* **WHAT TO DO**
Among the entries below, find every line that has "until" and pull it out.

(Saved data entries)

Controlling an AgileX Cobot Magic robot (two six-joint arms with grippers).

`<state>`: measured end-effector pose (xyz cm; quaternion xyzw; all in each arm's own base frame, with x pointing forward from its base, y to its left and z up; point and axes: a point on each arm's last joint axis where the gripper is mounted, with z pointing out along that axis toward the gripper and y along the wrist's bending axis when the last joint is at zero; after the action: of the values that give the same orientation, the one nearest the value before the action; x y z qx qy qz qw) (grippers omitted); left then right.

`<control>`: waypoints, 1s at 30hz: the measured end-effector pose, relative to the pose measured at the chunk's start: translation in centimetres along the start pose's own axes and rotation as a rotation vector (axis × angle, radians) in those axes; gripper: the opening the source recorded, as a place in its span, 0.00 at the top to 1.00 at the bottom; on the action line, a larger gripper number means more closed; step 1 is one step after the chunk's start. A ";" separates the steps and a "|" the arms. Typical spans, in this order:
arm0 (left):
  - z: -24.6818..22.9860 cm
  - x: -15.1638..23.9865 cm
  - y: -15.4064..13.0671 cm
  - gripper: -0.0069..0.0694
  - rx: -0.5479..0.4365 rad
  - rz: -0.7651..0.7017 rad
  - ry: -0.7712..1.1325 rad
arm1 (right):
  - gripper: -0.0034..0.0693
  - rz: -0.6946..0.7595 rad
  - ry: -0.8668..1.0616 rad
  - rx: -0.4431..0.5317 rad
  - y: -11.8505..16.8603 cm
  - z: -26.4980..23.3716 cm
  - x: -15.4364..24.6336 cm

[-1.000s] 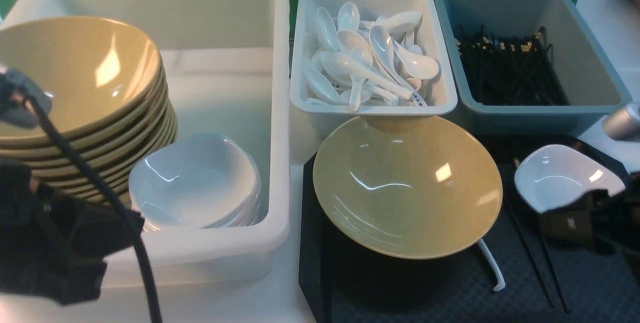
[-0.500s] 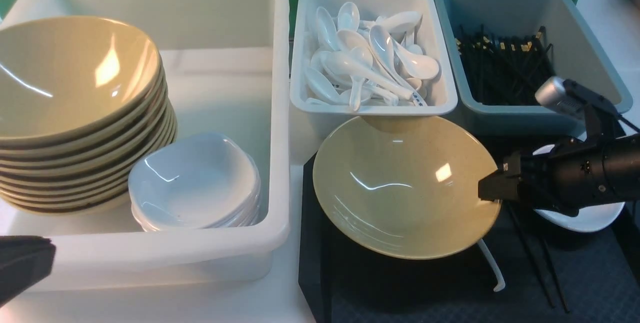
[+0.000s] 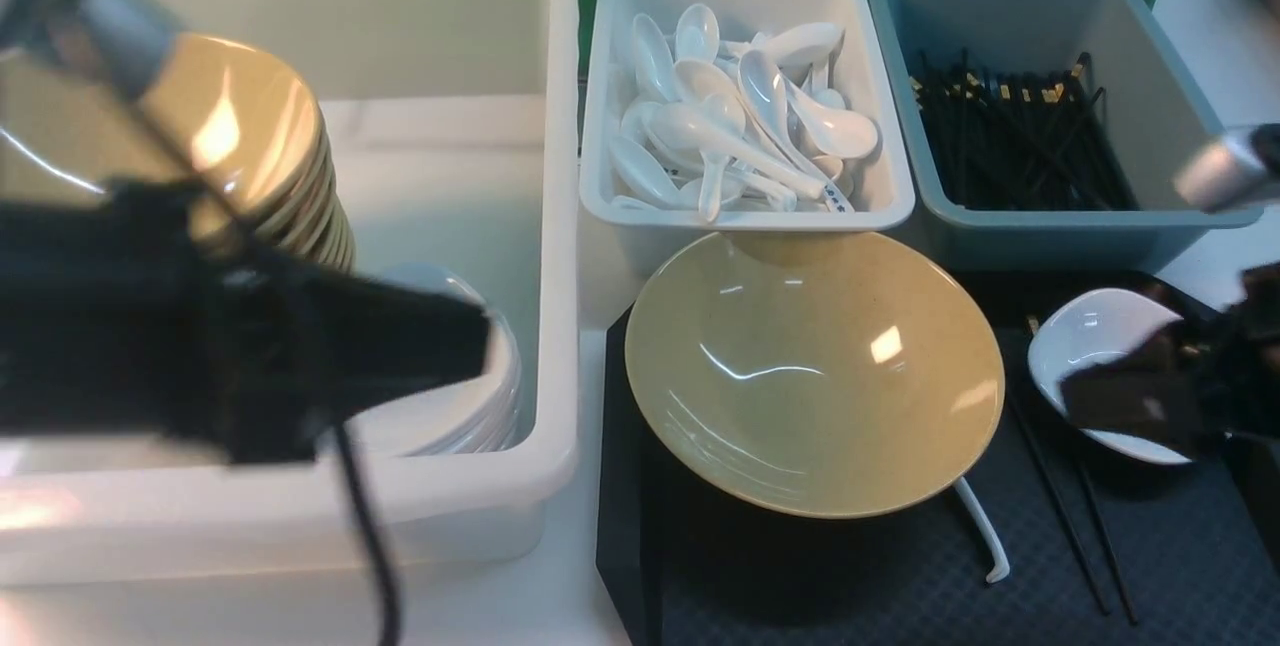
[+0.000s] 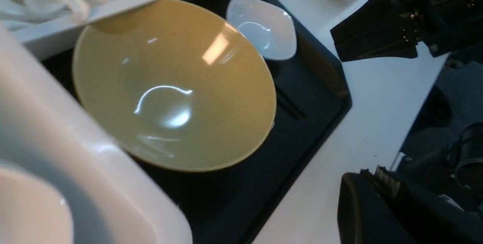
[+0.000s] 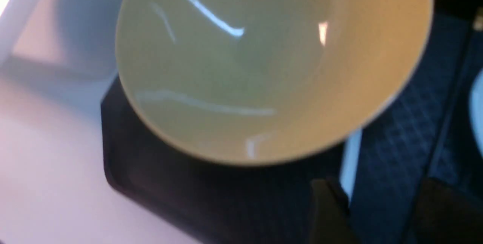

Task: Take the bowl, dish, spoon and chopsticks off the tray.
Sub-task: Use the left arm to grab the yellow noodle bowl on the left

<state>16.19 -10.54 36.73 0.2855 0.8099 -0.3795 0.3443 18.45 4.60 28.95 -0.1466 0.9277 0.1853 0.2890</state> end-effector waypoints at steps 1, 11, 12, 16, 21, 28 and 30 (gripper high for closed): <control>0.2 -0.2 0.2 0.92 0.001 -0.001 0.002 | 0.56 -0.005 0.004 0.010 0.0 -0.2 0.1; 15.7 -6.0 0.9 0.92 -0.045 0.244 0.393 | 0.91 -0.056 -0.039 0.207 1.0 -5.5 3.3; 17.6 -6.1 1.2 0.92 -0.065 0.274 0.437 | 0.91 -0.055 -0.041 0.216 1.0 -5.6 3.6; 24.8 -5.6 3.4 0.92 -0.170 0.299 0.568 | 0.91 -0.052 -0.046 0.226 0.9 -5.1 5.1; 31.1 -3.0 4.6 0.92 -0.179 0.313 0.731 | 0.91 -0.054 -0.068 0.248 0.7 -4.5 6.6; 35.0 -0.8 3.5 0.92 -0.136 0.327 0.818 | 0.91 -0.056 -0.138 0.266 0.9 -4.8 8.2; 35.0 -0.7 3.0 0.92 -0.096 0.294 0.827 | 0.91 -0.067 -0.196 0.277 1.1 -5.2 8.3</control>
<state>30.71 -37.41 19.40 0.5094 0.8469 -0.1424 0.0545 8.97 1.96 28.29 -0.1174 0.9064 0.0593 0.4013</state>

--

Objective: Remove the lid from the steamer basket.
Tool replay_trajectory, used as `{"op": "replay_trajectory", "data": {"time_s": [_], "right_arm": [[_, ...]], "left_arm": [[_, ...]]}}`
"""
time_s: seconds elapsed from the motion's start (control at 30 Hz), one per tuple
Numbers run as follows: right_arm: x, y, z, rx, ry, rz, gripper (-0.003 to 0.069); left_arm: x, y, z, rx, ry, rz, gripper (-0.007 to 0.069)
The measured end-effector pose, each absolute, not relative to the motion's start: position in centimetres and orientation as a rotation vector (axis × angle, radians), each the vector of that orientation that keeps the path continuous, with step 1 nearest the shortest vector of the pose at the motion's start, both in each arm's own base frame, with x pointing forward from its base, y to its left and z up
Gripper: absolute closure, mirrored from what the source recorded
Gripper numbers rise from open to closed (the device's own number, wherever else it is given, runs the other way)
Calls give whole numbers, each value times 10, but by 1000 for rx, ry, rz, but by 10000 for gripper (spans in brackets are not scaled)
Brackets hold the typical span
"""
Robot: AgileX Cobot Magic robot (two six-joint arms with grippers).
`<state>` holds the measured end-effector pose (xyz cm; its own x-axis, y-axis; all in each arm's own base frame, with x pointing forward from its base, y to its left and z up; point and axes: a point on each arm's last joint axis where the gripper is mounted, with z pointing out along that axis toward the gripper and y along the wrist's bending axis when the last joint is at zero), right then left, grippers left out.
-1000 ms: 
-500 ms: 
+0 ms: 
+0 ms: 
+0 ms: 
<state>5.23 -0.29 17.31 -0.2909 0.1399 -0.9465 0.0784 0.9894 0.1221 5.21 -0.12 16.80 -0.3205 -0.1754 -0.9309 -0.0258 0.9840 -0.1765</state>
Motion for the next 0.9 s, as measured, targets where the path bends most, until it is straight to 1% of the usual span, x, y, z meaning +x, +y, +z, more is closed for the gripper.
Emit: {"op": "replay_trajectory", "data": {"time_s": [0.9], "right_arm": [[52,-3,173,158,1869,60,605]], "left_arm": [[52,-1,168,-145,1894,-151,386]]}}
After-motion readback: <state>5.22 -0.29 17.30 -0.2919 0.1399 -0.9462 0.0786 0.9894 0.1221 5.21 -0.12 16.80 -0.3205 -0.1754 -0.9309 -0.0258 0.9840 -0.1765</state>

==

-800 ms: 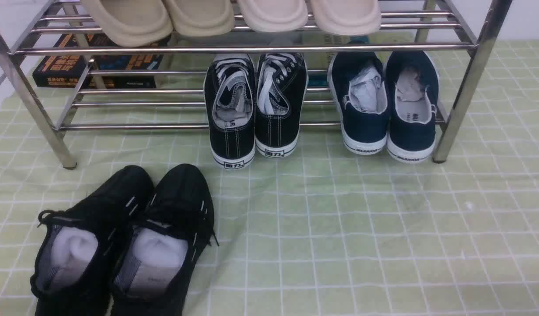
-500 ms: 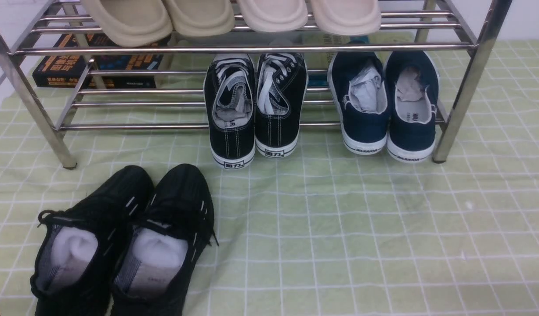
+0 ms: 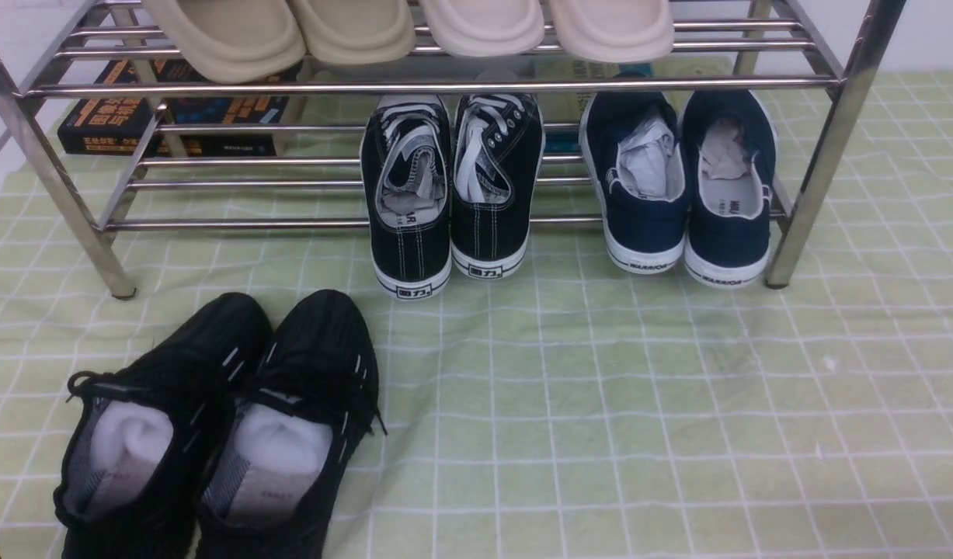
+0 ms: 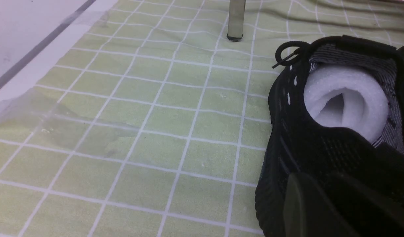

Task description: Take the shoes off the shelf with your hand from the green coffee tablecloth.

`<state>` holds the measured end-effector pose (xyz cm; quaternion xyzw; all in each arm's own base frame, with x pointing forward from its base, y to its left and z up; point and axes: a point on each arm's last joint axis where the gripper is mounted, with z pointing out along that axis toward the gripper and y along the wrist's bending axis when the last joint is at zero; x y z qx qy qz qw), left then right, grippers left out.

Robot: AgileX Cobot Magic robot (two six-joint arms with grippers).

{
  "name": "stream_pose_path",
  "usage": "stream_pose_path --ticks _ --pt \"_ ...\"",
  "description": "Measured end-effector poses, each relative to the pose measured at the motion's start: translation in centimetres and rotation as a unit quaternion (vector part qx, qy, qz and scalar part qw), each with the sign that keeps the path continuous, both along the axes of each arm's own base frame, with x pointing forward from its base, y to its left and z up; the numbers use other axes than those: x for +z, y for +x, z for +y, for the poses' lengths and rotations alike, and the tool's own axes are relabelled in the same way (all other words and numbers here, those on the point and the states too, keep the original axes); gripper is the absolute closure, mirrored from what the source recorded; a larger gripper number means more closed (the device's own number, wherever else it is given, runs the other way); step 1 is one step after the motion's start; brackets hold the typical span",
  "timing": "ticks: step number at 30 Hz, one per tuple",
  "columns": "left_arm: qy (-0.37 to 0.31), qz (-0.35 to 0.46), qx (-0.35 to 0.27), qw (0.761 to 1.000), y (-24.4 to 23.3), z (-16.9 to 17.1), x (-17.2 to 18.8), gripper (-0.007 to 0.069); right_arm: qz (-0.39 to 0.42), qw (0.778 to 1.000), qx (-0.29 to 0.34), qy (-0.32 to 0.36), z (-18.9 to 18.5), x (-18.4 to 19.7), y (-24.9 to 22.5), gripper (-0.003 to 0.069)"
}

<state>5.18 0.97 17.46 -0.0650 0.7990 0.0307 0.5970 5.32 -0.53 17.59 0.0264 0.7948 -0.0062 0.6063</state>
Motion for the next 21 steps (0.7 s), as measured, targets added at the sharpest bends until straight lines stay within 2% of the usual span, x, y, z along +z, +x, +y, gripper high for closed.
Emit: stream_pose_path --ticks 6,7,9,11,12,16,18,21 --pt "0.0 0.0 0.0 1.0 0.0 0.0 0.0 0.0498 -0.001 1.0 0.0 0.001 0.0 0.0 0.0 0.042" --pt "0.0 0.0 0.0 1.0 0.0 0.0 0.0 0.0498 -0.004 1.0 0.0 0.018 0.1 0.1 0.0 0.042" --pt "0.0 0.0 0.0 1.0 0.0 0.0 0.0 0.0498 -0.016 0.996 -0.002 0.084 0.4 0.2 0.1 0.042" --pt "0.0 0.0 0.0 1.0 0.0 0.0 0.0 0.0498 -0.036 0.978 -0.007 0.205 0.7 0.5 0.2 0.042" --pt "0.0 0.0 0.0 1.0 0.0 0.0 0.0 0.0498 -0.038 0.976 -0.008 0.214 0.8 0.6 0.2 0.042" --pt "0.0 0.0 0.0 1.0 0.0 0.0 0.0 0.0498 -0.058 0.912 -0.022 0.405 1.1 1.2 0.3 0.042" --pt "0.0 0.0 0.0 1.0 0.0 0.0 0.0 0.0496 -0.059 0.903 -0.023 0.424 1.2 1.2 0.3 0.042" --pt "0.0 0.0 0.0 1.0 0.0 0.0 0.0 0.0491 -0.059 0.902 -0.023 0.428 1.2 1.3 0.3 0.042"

* **SOLUTION TO THIS PROBLEM**
Motion for the next 0.9 s, as measured, targets where the path bends most, until it is straight to 1% of the usual span, x, y, z meaning +x, +y, +z, more is closed for the gripper.
Motion for the next 21 steps (0.7 s), as measured, targets added at the sharpest bends until straight lines stay within 2% of the usual span, x, y, z along +z, +x, +y, gripper high for closed.

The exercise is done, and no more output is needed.